§ **What is expected**: Which lines in the data below contain the word "robotic"? Return each of them.

(Source records)

+ + + + + + +

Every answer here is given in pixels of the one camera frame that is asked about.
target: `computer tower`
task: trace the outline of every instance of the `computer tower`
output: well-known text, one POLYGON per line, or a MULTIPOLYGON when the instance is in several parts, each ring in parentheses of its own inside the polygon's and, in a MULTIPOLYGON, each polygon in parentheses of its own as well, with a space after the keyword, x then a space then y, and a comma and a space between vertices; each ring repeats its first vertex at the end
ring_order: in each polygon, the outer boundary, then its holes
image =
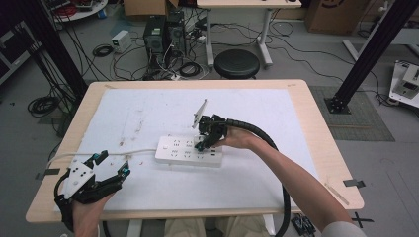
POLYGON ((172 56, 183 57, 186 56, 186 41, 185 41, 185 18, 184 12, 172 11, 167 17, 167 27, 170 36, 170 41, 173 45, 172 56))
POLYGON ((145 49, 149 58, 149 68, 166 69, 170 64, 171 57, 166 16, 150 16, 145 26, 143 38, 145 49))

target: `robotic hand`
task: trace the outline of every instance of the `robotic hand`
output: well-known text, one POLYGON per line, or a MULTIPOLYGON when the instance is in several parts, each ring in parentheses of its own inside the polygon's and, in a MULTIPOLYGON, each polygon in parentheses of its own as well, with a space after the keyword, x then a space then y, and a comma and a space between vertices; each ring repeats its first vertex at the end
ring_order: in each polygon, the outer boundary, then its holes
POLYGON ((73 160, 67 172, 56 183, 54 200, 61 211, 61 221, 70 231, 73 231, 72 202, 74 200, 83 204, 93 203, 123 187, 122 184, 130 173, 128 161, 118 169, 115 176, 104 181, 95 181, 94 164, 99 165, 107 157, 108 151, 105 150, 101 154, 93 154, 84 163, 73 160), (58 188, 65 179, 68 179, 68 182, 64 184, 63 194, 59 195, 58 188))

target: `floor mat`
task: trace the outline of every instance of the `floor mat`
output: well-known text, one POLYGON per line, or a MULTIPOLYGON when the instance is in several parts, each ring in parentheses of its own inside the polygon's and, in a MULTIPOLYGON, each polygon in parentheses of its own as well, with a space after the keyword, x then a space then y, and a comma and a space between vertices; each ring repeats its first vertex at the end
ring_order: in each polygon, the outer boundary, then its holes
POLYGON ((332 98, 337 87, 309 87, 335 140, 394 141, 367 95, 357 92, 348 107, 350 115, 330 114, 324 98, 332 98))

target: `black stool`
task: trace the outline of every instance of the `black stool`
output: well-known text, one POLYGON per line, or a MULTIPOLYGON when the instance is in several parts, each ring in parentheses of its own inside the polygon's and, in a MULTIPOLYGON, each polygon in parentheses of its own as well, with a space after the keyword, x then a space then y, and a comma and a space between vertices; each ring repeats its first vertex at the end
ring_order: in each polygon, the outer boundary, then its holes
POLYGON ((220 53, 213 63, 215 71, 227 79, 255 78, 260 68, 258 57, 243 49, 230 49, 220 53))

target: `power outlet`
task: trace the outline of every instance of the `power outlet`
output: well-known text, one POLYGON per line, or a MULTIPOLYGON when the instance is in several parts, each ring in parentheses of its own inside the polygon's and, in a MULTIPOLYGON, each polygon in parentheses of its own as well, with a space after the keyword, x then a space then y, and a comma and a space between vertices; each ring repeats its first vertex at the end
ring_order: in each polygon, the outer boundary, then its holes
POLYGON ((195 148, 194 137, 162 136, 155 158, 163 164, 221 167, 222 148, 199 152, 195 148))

+ + + + + + +

§ **Worked solution**:
target: `robotic hand`
task: trace the outline of every instance of the `robotic hand`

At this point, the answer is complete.